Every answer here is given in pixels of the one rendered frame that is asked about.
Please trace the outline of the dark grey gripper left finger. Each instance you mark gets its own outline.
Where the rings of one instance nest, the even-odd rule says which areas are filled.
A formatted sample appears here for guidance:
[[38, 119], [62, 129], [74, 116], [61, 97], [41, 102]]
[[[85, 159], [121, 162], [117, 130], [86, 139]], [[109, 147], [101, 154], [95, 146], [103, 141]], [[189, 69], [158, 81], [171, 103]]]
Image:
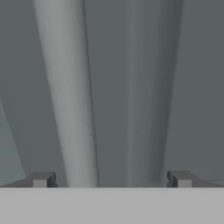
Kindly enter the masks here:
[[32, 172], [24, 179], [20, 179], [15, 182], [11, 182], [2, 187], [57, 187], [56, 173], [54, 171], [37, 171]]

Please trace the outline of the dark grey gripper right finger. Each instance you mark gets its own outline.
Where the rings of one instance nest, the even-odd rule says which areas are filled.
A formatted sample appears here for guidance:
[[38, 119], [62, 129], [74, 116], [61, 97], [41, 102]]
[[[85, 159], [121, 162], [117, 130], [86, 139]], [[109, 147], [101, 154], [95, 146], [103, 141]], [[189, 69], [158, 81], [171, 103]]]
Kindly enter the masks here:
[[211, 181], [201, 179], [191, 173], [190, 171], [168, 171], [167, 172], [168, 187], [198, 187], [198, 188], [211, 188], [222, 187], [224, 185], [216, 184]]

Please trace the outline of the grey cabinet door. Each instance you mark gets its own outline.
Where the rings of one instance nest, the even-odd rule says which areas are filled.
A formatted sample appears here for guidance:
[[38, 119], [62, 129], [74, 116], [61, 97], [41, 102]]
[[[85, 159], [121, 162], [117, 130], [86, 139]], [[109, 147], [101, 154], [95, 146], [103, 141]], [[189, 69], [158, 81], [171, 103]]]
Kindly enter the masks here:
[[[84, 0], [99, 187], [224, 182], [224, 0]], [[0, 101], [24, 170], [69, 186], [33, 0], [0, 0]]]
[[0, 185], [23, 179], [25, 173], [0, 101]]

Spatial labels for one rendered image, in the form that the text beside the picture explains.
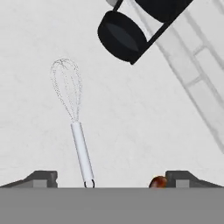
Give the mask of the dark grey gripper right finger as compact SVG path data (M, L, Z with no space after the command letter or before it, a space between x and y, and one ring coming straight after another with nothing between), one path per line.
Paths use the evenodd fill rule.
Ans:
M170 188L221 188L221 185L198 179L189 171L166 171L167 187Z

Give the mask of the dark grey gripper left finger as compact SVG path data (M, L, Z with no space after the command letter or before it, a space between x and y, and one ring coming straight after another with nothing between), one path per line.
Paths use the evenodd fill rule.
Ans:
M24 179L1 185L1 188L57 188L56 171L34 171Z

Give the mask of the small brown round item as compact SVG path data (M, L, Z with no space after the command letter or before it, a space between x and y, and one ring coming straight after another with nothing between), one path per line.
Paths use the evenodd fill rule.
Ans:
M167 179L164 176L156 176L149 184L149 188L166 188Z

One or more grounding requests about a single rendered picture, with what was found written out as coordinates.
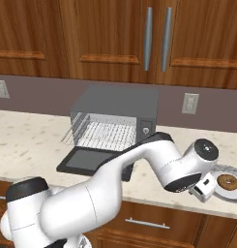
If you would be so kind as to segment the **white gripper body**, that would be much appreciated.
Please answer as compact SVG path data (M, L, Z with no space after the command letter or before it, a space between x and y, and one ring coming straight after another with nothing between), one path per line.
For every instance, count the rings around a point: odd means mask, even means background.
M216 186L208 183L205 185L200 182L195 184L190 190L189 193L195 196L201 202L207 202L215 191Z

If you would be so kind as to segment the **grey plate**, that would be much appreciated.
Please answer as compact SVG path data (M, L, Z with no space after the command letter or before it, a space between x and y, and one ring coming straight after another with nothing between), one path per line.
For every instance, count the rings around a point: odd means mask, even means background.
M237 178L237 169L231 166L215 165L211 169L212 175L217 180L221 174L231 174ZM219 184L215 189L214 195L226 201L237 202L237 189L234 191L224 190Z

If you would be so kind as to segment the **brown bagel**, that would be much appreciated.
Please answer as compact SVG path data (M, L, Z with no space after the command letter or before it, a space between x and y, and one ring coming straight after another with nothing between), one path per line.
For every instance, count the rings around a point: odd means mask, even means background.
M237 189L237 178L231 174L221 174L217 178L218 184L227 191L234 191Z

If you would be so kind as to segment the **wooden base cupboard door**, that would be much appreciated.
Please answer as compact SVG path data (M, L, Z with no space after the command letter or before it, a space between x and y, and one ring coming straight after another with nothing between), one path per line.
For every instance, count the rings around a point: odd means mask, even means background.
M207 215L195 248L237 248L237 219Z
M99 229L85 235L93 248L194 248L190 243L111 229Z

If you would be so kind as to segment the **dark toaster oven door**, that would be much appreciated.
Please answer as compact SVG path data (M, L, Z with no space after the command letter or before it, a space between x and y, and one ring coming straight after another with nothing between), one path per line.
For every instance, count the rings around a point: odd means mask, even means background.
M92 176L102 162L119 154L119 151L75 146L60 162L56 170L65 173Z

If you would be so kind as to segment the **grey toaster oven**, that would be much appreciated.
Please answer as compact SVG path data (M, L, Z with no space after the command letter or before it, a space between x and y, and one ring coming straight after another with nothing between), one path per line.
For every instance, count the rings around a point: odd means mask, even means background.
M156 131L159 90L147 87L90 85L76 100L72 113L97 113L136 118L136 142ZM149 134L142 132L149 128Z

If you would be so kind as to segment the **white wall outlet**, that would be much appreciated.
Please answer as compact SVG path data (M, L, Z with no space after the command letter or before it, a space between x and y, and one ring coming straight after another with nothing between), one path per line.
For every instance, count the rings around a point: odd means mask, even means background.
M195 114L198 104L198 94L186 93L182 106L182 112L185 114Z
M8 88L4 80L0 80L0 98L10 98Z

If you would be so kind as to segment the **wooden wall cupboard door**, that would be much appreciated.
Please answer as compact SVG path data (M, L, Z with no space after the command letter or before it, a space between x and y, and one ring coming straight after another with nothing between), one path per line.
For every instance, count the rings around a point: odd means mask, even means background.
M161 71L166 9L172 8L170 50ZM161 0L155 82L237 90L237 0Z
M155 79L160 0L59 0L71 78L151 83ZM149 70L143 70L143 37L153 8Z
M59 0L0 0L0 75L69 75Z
.....
Exercise directions -> Every line in the data that holds the string "door" should be returned.

Written response ->
Please trace the outline of the grey cabinet door. Each instance you mark gets its own outline.
If you would be so kind as to segment the **wooden base cupboard door**, that would be much appreciated.
If you would be so kind as to segment the **dark toaster oven door**, that would be much appreciated.
If you would be so kind as to segment the **wooden wall cupboard door**, that would be much appreciated.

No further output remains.